→ **What you will do**
Count every line of the data that includes "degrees". State only the number.
Top of Records for this exercise
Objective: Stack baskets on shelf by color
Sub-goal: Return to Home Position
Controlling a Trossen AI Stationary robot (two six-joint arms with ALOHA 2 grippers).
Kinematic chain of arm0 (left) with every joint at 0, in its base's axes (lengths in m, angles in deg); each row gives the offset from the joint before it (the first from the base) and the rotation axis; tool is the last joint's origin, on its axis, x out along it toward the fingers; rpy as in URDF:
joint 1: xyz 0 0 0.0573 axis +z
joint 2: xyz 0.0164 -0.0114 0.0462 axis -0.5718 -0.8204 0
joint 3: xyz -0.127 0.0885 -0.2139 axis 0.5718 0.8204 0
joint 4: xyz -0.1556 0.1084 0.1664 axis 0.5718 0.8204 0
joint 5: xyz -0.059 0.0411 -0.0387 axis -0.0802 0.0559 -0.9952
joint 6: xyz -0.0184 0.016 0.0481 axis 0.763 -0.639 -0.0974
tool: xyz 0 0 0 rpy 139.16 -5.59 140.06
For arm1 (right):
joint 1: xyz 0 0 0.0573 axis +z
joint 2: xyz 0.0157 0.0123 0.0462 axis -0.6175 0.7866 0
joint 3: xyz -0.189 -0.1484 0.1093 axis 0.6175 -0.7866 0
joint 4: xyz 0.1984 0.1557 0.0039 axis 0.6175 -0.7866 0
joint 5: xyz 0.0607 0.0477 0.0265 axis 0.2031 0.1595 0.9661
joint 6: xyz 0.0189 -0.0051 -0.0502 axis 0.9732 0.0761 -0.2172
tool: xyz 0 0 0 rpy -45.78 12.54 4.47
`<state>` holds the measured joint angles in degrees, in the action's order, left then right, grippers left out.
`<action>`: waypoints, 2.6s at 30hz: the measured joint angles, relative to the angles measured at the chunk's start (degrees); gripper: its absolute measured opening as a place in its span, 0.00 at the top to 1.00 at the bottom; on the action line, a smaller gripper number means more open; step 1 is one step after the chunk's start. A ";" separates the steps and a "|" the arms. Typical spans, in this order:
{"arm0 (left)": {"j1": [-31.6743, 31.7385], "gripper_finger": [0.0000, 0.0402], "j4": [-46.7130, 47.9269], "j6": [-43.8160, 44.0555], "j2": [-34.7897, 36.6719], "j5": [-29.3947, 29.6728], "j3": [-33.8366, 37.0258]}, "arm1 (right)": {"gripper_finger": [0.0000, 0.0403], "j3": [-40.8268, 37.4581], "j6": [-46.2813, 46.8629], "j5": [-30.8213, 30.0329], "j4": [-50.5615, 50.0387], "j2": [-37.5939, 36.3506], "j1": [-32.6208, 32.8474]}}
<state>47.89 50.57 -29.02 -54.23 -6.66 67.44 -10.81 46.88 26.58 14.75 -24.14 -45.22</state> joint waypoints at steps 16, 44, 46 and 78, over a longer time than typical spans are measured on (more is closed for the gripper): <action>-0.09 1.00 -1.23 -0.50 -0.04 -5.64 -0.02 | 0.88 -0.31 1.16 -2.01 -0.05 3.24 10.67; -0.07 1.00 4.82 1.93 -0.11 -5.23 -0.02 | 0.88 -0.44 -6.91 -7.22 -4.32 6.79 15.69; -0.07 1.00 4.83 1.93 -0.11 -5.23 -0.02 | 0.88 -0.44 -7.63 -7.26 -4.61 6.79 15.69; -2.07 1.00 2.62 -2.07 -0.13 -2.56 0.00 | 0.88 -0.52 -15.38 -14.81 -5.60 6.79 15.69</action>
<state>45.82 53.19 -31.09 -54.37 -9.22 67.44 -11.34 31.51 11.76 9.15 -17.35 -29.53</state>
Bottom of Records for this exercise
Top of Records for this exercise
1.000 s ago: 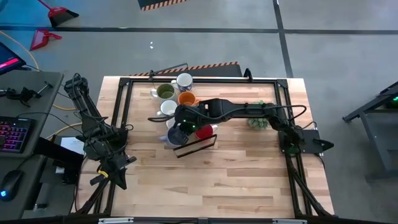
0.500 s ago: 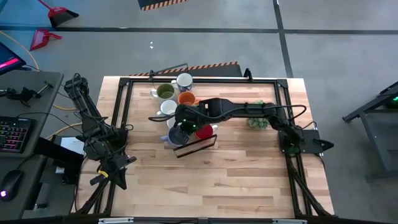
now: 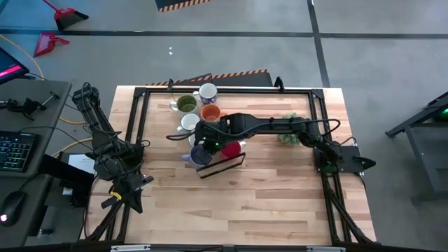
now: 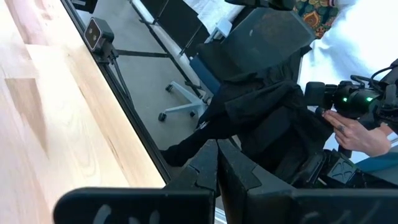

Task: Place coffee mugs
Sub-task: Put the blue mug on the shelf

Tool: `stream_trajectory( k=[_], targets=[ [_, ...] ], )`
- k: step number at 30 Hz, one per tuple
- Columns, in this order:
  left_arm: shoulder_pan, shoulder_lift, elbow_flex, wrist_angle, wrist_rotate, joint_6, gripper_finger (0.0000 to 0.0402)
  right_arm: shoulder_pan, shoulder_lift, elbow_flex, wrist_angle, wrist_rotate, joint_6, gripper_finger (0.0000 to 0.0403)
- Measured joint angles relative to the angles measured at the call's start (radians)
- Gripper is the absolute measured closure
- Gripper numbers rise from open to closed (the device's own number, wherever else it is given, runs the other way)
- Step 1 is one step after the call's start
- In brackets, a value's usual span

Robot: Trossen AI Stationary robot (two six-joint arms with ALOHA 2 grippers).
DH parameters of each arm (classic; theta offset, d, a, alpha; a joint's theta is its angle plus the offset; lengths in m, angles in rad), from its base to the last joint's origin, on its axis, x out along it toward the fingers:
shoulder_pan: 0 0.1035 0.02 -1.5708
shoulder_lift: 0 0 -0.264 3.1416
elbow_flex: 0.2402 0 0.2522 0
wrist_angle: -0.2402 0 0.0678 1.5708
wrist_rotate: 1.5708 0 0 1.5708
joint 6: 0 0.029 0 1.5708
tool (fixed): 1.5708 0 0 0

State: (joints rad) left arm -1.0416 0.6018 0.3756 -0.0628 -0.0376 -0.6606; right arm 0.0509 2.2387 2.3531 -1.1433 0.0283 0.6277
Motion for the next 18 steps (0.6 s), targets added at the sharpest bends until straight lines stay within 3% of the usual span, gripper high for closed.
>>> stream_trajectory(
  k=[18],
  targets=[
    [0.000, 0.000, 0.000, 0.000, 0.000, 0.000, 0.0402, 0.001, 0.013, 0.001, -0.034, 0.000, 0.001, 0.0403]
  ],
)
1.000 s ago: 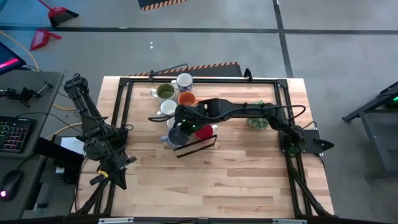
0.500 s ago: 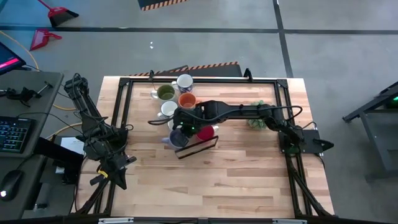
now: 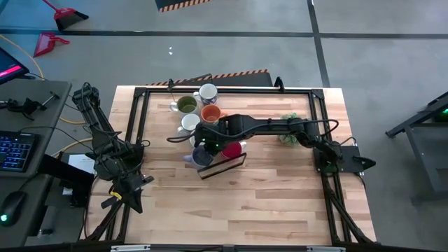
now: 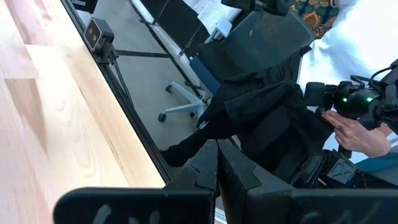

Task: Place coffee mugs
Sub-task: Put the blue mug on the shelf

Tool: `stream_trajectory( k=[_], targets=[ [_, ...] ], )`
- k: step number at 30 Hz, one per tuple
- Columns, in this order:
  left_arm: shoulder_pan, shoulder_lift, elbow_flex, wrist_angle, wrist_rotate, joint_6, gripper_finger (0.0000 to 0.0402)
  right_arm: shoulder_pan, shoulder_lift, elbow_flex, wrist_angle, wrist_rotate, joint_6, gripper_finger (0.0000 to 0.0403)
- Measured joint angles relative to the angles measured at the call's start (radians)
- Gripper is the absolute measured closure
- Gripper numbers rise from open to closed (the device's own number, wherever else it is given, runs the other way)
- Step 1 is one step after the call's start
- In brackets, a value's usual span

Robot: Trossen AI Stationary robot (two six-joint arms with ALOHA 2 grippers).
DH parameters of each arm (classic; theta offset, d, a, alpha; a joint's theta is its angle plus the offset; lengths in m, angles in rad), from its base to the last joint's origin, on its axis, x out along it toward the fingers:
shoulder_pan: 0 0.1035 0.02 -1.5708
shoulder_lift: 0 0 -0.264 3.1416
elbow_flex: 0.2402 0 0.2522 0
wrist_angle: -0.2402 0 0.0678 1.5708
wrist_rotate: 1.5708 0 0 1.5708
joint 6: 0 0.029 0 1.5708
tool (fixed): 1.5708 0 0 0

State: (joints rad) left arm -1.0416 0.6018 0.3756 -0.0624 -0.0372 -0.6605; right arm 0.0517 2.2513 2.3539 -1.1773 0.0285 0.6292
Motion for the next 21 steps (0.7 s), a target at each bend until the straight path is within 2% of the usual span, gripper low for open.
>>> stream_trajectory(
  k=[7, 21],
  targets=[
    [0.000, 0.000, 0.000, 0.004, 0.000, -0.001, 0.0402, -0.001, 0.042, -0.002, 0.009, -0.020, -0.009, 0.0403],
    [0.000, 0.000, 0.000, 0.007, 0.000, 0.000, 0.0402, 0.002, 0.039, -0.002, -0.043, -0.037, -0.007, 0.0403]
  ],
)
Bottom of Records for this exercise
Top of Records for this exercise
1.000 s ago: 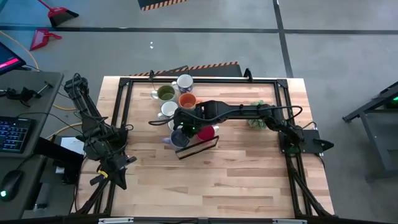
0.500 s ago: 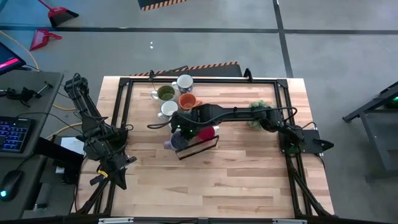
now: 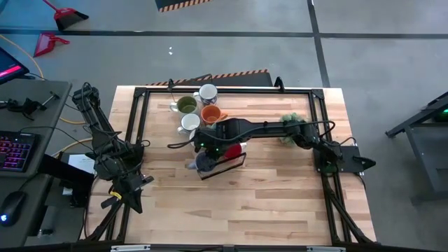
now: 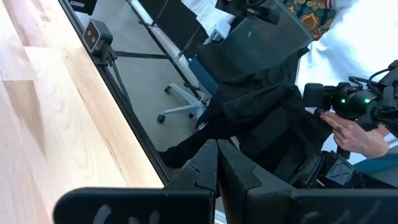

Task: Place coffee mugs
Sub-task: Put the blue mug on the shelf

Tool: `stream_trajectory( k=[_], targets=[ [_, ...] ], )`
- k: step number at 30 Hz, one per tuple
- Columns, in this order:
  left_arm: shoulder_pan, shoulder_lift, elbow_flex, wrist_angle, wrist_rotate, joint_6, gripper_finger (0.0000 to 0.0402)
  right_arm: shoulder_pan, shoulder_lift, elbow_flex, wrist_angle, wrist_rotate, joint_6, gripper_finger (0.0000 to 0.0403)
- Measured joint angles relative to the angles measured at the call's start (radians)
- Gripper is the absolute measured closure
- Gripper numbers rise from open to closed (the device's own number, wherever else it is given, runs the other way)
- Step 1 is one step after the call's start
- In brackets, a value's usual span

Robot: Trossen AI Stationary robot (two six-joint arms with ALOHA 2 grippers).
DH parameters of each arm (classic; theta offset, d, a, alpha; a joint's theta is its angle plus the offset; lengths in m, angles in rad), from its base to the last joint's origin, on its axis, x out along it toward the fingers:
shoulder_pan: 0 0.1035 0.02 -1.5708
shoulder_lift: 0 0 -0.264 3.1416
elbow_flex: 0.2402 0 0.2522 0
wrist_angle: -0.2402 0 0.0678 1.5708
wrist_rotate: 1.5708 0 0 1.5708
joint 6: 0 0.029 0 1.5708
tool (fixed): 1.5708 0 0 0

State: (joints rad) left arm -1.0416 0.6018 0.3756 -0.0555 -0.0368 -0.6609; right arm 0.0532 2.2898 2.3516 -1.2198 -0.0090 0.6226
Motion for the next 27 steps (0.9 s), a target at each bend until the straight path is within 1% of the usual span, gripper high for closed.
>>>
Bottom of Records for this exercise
→ **Answer section**
2